- _Exercise instructions_
For this exercise, restate word for word only the lines from the first line of the data to the line containing "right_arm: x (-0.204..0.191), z".

----- Given information -----

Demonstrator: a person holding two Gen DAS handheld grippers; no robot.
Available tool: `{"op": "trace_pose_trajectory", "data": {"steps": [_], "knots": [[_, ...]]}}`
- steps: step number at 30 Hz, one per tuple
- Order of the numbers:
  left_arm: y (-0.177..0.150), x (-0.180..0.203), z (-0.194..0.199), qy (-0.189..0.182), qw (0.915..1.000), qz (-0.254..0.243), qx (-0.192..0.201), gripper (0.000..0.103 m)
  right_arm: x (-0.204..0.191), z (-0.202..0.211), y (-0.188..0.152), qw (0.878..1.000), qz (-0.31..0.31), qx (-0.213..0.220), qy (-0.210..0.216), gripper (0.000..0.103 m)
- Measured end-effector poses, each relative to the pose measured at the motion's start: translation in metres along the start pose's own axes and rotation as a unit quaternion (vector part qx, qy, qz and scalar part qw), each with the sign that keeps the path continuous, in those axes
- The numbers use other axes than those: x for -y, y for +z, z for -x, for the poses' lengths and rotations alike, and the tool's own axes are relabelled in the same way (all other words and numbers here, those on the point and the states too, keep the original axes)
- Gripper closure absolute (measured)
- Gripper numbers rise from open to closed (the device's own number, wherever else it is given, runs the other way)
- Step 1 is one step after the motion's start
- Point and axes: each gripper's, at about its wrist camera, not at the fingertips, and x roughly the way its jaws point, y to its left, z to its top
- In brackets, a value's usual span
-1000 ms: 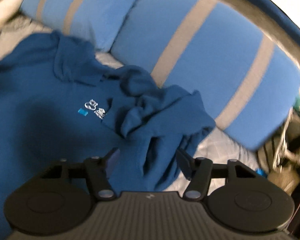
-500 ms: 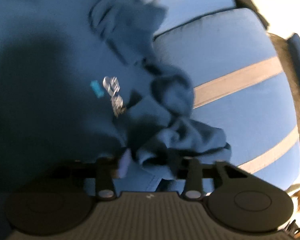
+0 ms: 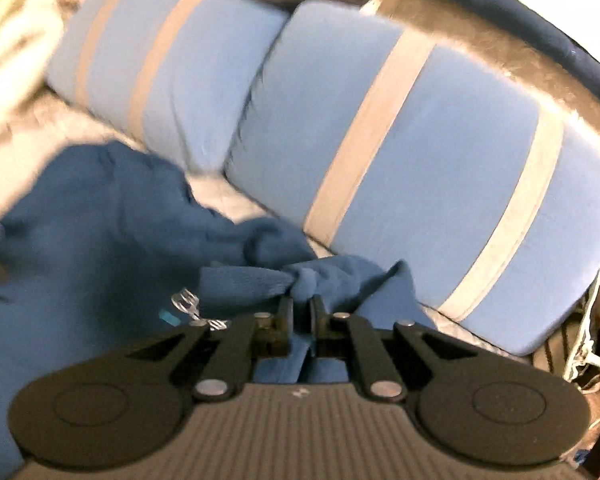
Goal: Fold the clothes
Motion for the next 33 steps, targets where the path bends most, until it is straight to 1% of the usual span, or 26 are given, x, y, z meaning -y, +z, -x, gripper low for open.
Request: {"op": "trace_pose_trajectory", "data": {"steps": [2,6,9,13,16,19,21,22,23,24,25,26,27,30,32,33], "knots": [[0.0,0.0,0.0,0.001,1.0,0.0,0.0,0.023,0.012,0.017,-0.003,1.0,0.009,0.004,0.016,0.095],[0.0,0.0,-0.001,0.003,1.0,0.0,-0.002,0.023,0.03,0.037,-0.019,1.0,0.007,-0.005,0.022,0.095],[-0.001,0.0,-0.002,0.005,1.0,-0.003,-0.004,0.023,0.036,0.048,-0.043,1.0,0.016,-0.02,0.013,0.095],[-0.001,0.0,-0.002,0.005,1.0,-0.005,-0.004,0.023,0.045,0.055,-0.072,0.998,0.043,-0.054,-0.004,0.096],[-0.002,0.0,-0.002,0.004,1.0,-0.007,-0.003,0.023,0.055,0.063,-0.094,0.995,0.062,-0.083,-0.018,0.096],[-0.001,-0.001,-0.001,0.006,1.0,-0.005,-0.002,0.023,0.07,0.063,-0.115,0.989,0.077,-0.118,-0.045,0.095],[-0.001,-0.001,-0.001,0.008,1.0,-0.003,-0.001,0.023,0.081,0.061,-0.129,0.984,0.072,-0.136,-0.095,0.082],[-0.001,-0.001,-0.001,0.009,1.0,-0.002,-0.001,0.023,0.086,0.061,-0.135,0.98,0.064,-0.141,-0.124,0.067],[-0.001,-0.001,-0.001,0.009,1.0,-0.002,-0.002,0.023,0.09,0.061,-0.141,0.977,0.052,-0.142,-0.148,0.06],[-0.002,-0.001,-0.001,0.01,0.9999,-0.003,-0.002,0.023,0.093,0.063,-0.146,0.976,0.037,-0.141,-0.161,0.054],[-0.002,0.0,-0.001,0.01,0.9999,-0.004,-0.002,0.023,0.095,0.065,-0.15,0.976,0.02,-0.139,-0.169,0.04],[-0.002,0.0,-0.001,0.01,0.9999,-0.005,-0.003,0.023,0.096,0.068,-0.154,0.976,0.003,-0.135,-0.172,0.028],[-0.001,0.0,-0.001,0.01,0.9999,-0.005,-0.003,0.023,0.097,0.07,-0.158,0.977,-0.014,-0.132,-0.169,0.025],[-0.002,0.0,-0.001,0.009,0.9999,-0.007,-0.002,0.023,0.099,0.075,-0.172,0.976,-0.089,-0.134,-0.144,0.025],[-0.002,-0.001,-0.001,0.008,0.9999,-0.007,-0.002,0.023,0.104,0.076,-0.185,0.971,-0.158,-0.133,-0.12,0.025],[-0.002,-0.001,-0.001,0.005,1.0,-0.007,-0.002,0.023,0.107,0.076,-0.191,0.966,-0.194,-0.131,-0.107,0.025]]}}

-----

- _Written answer_
Demonstrator: a person holding two Gen DAS handheld grippers; no robot.
Available tool: `{"op": "trace_pose_trajectory", "data": {"steps": [_], "knots": [[_, ...]]}}`
- steps: step number at 30 Hz, one per tuple
- Order of the numbers:
  left_arm: y (-0.177..0.150), x (-0.180..0.203), z (-0.194..0.199), qy (-0.189..0.182), qw (0.915..1.000), qz (-0.254..0.243), qx (-0.192..0.201), gripper (0.000..0.103 m)
  right_arm: x (-0.204..0.191), z (-0.202..0.211), y (-0.188..0.152), qw (0.878..1.000), qz (-0.31..0.31), qx (-0.213..0.220), qy (-0.210..0.216), gripper (0.000..0.103 m)

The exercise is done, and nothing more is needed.